* Task prompt *
An identical copy of the listing below is all the answer should contain.

---------- Supplied material ----------

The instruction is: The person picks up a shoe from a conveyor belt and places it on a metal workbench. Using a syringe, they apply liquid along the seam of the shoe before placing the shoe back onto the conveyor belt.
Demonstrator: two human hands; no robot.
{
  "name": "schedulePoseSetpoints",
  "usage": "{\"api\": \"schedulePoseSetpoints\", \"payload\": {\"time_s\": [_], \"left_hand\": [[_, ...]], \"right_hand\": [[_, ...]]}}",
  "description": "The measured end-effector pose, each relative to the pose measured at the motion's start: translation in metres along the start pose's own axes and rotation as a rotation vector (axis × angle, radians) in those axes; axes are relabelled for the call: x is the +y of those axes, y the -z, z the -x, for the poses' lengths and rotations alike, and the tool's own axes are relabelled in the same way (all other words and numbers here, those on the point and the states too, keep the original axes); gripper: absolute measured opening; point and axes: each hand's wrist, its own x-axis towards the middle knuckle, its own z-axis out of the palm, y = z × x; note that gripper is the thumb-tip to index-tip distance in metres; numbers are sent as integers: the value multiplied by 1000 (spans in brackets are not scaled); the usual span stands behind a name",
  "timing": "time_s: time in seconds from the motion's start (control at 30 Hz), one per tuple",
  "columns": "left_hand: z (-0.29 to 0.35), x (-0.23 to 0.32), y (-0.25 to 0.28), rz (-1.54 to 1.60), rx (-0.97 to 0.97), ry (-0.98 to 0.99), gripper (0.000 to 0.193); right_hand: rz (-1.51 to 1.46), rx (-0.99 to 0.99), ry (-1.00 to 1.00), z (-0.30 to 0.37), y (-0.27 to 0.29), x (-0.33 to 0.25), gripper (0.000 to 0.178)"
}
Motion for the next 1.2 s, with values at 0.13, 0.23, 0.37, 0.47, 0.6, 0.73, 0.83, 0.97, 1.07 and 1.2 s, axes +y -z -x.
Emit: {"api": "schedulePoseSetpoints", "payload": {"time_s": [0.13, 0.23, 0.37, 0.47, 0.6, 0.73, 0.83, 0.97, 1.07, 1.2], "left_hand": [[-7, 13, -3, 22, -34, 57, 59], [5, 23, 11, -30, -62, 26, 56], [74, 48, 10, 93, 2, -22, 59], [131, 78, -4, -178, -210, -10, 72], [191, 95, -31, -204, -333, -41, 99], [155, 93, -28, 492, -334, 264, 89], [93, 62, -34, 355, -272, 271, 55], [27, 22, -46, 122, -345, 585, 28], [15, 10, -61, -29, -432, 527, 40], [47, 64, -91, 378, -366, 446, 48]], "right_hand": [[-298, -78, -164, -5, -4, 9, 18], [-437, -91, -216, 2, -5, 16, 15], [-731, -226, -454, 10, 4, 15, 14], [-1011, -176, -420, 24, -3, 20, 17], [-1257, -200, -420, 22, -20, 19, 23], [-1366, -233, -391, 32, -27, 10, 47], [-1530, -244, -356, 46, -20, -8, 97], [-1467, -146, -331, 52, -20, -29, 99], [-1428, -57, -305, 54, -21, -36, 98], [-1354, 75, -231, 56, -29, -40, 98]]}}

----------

* Response *
The instruction is: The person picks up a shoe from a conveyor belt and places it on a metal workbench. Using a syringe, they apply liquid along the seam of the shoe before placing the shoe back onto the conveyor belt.
Demonstrator: two human hands; no robot.
{
  "name": "schedulePoseSetpoints",
  "usage": "{\"api\": \"schedulePoseSetpoints\", \"payload\": {\"time_s\": [_], \"left_hand\": [[_, ...]], \"right_hand\": [[_, ...]]}}",
  "description": "The measured end-effector pose, each relative to the pose measured at the motion's start: translation in metres along the start pose's own axes and rotation as a rotation vector (axis × angle, radians) in those axes; axes are relabelled for the call: x is the +y of those axes, y the -z, z the -x, for the poses' lengths and rotations alike, and the tool's own axes are relabelled in the same way (all other words and numbers here, those on the point and the states too, keep the original axes); gripper: absolute measured opening; point and axes: each hand's wrist, its own x-axis towards the middle knuckle, its own z-axis out of the palm, y = z × x; note that gripper is the thumb-tip to index-tip distance in metres; numbers are sent as integers: the value multiplied by 1000 (spans in brackets are not scaled); the usual span stands behind a name",
  "timing": "time_s: time in seconds from the motion's start (control at 30 Hz), one per tuple",
  "columns": "left_hand: z (-0.29 to 0.35), x (-0.23 to 0.32), y (-0.25 to 0.28), rz (-1.54 to 1.60), rx (-0.97 to 0.97), ry (-0.98 to 0.99), gripper (0.000 to 0.193); right_hand: rz (-1.51 to 1.46), rx (-0.99 to 0.99), ry (-1.00 to 1.00), z (-0.30 to 0.37), y (-0.27 to 0.29), x (-0.33 to 0.25), gripper (0.000 to 0.178)"
}
Motion for the next 1.2 s, with values at 0.13, 0.23, 0.37, 0.47, 0.6, 0.73, 0.83, 0.97, 1.07 and 1.2 s, axes +y -z -x.
Emit: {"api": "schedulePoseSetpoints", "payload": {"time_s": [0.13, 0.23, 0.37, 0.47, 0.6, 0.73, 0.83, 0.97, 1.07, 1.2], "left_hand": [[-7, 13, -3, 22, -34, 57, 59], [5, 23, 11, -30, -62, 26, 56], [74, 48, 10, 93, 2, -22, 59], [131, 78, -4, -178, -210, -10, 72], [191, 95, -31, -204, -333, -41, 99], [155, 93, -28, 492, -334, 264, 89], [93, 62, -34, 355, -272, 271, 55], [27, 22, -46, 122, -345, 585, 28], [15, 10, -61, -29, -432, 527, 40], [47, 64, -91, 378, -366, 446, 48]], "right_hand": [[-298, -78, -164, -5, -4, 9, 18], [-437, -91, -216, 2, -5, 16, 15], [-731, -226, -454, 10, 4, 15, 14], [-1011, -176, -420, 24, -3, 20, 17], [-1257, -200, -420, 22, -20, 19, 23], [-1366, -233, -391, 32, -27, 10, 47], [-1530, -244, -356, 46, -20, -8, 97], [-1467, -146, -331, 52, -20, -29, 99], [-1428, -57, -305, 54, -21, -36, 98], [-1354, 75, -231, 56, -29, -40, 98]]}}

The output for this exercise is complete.